Start of Data provided

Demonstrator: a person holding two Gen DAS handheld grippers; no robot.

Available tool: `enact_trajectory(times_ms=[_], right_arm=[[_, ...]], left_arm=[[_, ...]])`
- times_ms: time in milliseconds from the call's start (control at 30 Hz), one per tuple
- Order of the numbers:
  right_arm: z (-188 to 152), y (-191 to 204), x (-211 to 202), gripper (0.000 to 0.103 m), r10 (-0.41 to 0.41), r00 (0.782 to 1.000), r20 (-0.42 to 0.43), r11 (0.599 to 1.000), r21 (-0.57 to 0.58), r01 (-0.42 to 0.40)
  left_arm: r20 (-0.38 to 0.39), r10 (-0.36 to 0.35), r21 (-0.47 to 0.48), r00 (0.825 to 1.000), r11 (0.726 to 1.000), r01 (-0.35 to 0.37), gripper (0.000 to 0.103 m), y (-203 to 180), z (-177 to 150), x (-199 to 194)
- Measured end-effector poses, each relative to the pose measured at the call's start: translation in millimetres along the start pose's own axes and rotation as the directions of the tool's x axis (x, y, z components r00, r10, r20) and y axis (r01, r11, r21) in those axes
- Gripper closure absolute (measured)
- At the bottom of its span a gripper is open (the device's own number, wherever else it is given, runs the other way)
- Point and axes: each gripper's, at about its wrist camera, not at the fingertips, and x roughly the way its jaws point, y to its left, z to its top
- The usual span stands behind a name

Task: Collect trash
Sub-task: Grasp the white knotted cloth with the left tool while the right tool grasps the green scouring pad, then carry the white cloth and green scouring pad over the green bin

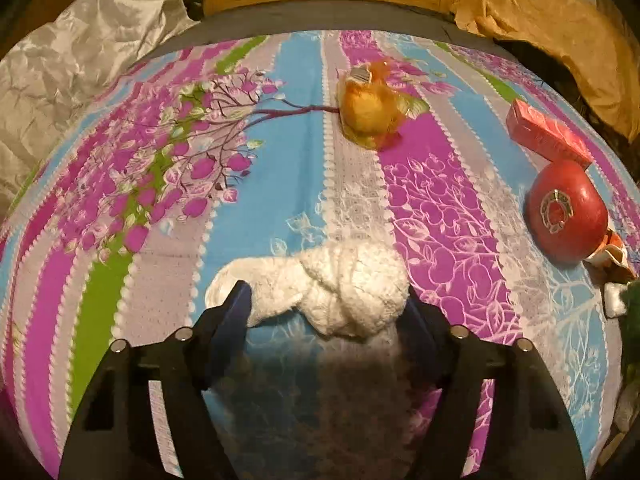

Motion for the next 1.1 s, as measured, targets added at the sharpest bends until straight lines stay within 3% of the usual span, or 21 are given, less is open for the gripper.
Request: enact_trajectory(times_ms=[33, 67, 167, 300, 533, 667, 767, 900, 967, 1000, 1067, 1100], right_arm=[[-1.1, 0.3, -5.2, 0.088, 0.011, 1.000, 0.012, 1.000, 0.002, -0.011], [-2.4, 1.3, -15.3, 0.088, 0.029, 0.999, 0.037, 1.000, 0.004, -0.029], [-6.4, 2.3, -41.2, 0.089, 0.043, 0.996, 0.079, 0.999, 0.008, -0.044], [-10.8, 1.4, -93.9, 0.089, 0.063, 0.984, 0.169, 0.997, 0.028, -0.068], [-26.3, -14.4, -214.9, 0.089, 0.009, 0.938, 0.346, 0.997, 0.073, -0.036], [-53.7, -45.8, -307.8, 0.089, -0.104, 0.891, 0.442, 0.988, 0.146, 0.043], [-85.1, -77.9, -372.0, 0.089, -0.207, 0.858, 0.470, 0.969, 0.221, 0.113], [-141.7, -123.2, -455.2, 0.089, -0.391, 0.796, 0.463, 0.906, 0.349, 0.242], [-180.9, -150.4, -501.1, 0.089, -0.501, 0.753, 0.427, 0.844, 0.436, 0.314], [-197.4, -161.6, -518.1, 0.089, -0.545, 0.734, 0.405, 0.812, 0.473, 0.342], [-232.7, -184.1, -552.1, 0.089, -0.633, 0.694, 0.345, 0.736, 0.547, 0.400], [-252.8, -196.8, -569.3, 0.089, -0.671, 0.676, 0.304, 0.693, 0.583, 0.425]], left_arm=[[0.000, -0.009, -0.001, 1.000, 1.000, 0.009, 0.060, -0.2, -1.5, -4.0], [0.001, -0.004, -0.009, 1.000, 1.000, 0.004, 0.062, -0.8, -3.1, -9.4], [0.048, -0.032, -0.033, 0.998, 0.999, 0.034, 0.064, 0.0, -10.2, -36.9], [0.120, -0.122, -0.090, 0.985, 0.987, 0.133, 0.065, 2.5, -21.4, -92.6], [0.217, -0.283, -0.014, 0.934, 0.956, 0.293, 0.065, -45.8, -26.2, -185.0], [0.245, -0.405, 0.121, 0.881, 0.914, 0.387, 0.065, -114.4, -24.0, -236.1], [0.246, -0.504, 0.216, 0.828, 0.861, 0.460, 0.065, -172.9, -23.3, -267.7], [0.204, -0.635, 0.367, 0.745, 0.755, 0.543, 0.065, -271.7, -25.1, -304.8], [0.172, -0.682, 0.429, 0.711, 0.701, 0.569, 0.065, -315.2, -29.9, -317.0], [0.143, -0.716, 0.472, 0.683, 0.656, 0.589, 0.065, -347.0, -34.5, -326.1], [0.100, -0.756, 0.531, 0.647, 0.590, 0.608, 0.065, -390.7, -45.0, -337.7], [0.063, -0.780, 0.566, 0.623, 0.542, 0.621, 0.065, -422.4, -52.1, -344.6]])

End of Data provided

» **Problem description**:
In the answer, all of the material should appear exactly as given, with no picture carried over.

» **Your solution**:
Demonstrator: a person holding two Gen DAS handheld grippers; no robot.

Available tool: `enact_trajectory(times_ms=[_], right_arm=[[_, ...]], left_arm=[[_, ...]])`
- times_ms: time in milliseconds from the call's start (control at 30 Hz), one per tuple
- Order of the numbers:
  right_arm: z (-188 to 152), y (-191 to 204), x (-211 to 202), gripper (0.000 to 0.103 m), r10 (-0.41 to 0.41), r00 (0.782 to 1.000), r20 (-0.42 to 0.43), r11 (0.599 to 1.000), r21 (-0.57 to 0.58), r01 (-0.42 to 0.40)
  left_arm: r20 (-0.38 to 0.39), r10 (-0.36 to 0.35), r21 (-0.47 to 0.48), r00 (0.825 to 1.000), r11 (0.726 to 1.000), r01 (-0.35 to 0.37), gripper (0.000 to 0.103 m), y (-203 to 180), z (-177 to 150), x (-199 to 194)
- Measured end-effector poses, each relative to the pose measured at the call's start: translation in millimetres along the start pose's own axes and rotation as the directions of the tool's x axis (x, y, z components r00, r10, r20) and y axis (r01, r11, r21) in those axes
- Gripper closure absolute (measured)
- At the bottom of its span a gripper is open (the device's own number, wherever else it is given, runs the other way)
- Point and axes: each gripper's, at about its wrist camera, not at the fingertips, and x roughly the way its jaws point, y to its left, z to its top
- The usual span stands behind a name

Task: Collect trash
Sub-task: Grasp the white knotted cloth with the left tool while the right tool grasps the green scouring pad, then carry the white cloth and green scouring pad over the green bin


Motion for the next 1.1 s, as measured, targets added at the sharpest bends until straight lines stay within 3% of the usual span, or 21 are given, less is open for the gripper.
Request: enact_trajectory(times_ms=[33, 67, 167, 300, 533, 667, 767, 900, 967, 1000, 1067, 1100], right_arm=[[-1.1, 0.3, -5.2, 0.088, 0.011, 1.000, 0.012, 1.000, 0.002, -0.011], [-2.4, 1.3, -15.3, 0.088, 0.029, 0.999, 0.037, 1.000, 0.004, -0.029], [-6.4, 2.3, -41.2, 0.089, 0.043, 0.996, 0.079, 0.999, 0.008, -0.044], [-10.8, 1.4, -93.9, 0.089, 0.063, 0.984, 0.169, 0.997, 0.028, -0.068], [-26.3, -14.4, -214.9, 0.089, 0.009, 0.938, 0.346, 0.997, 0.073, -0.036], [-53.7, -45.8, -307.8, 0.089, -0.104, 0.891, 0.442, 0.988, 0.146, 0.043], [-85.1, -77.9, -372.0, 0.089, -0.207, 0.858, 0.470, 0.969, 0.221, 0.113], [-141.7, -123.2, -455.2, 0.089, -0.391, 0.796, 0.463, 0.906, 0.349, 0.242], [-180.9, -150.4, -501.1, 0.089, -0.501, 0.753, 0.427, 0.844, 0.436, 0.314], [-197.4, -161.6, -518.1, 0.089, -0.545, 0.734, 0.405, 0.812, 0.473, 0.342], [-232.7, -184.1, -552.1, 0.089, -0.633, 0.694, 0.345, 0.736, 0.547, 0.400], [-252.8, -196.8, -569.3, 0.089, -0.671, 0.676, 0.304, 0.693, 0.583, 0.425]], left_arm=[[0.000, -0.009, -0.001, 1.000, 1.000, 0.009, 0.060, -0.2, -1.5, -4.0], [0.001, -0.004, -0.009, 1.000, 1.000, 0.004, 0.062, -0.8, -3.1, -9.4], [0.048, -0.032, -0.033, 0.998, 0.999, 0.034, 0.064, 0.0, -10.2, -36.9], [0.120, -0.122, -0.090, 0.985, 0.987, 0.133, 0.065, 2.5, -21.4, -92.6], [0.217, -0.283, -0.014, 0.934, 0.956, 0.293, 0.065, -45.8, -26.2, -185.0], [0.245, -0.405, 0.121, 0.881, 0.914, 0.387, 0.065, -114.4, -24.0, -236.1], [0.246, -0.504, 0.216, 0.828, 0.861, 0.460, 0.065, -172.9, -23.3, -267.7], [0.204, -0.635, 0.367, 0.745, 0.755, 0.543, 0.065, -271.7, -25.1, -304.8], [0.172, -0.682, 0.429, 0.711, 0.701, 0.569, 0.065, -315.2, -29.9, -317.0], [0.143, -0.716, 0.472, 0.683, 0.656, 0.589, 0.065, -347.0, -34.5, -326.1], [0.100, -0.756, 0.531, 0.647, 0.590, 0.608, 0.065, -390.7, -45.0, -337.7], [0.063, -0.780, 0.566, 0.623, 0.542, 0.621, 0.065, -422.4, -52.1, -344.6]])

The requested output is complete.